• WHAT THE TASK ASKS:
Among the lines below, return each one that contains the word "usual".

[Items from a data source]
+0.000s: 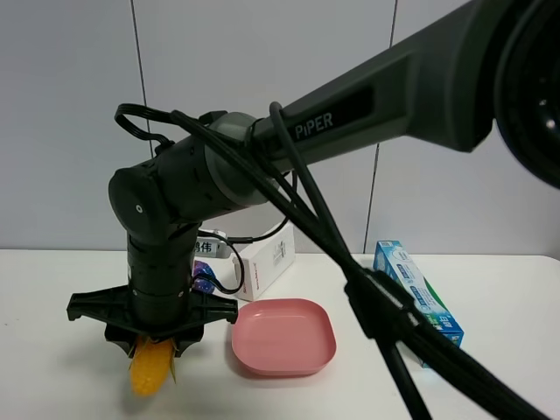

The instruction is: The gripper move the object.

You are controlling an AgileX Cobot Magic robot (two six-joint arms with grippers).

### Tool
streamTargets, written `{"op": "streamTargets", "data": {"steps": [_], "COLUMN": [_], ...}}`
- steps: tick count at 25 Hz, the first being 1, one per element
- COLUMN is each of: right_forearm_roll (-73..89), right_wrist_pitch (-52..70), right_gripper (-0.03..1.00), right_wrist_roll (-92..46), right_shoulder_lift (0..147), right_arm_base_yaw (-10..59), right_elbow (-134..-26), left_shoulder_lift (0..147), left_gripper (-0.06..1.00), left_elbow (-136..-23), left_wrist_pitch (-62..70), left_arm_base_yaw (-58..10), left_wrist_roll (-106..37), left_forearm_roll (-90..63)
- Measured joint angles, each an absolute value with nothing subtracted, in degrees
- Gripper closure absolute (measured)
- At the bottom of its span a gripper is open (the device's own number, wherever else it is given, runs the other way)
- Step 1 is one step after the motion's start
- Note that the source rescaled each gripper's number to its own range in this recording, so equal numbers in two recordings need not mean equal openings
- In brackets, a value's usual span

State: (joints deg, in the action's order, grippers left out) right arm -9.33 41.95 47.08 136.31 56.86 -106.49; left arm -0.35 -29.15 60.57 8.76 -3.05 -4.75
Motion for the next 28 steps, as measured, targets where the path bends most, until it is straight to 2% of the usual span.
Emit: {"op": "streamTargets", "data": {"steps": [9, 11, 14, 16, 23, 28], "right_forearm_roll": [-9.7, -9.7, -9.7, -9.7, -9.0, -9.4], "right_wrist_pitch": [43.1, 43.2, 43.2, 43.2, 44.9, 47.6], "right_gripper": [0.9, 0.79, 0.55, 0.47, 0.44, 0.44], "right_wrist_roll": [46.1, 46.0, 45.9, 45.9, 44.2, 30.6], "right_shoulder_lift": [137.6, 137.6, 137.6, 137.6, 136.7, 129.8], "right_arm_base_yaw": [56.9, 56.9, 56.9, 56.9, 56.9, 56.9], "right_elbow": [-106.5, -106.5, -106.5, -106.5, -106.5, -106.5], "left_shoulder_lift": [-0.4, -0.4, -0.4, -0.4, -0.4, -0.4], "left_gripper": [-0.06, -0.06, -0.06, -0.06, -0.06, -0.06], "left_elbow": [-29.2, -29.2, -29.2, -29.2, -29.2, -29.2], "left_wrist_pitch": [60.6, 60.6, 60.6, 60.6, 60.6, 60.6], "left_arm_base_yaw": [8.8, 8.8, 8.8, 8.8, 8.8, 8.8], "left_wrist_roll": [-3.1, -3.1, -3.1, -3.1, -3.1, -3.1], "left_forearm_roll": [-4.7, -4.7, -4.7, -4.7, -4.7, -4.7]}}
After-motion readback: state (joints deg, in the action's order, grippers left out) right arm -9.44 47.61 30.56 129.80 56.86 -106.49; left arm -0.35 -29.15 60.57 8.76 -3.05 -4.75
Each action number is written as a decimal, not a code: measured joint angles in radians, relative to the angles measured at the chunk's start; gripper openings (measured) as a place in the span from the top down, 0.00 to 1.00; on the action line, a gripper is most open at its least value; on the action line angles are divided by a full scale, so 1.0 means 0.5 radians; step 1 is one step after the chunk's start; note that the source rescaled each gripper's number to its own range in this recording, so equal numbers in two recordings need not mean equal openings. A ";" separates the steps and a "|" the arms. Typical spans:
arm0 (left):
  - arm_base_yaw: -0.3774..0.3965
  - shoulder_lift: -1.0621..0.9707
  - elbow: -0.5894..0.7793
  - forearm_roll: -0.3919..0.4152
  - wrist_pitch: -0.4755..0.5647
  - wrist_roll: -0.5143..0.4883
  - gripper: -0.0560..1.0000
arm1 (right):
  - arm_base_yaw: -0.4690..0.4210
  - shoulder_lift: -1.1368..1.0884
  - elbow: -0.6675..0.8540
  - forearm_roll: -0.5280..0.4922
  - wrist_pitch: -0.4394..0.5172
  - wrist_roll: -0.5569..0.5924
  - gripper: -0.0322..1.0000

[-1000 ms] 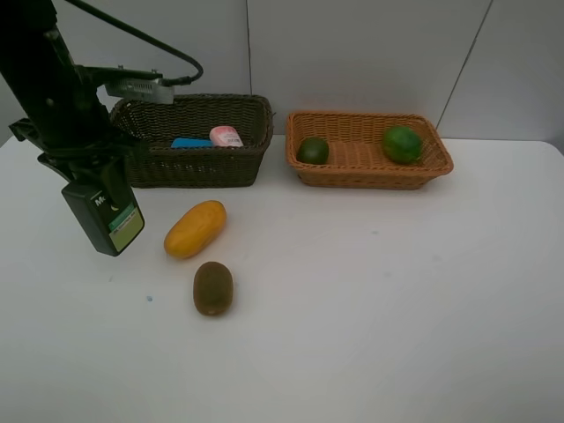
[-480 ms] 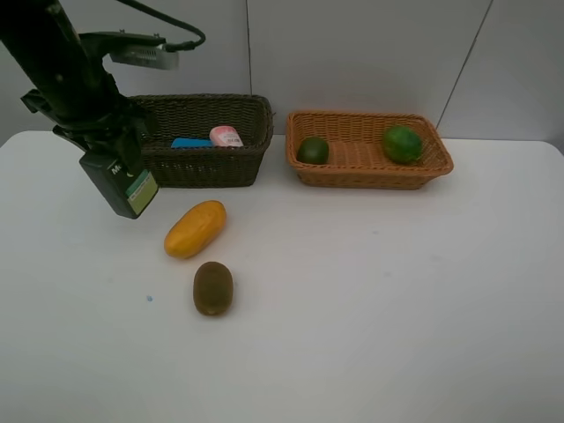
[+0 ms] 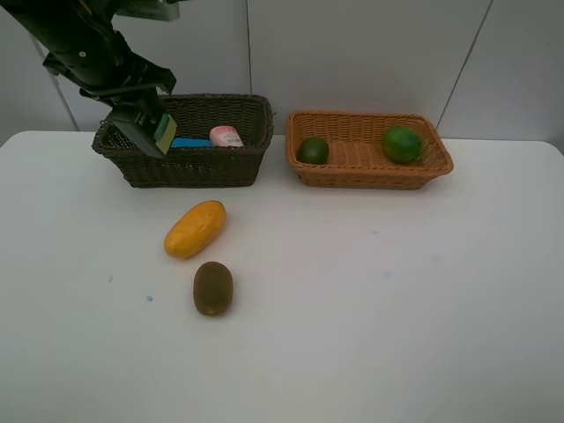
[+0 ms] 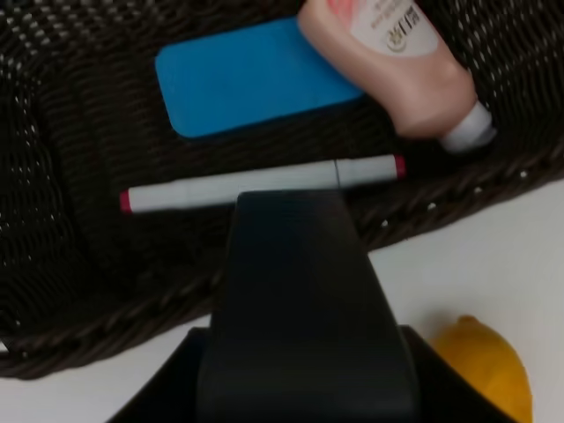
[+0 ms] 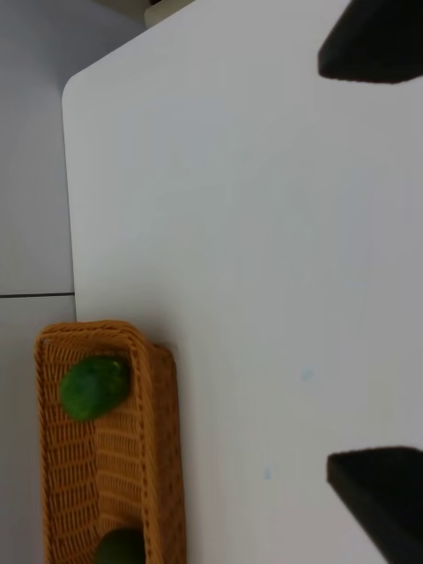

• RESULT OF THE EXERCISE:
- In brackets, a value's usual span
Motion for the next 28 steps, as measured, targets where the path bends most, until it is straight to 2% of the usual span.

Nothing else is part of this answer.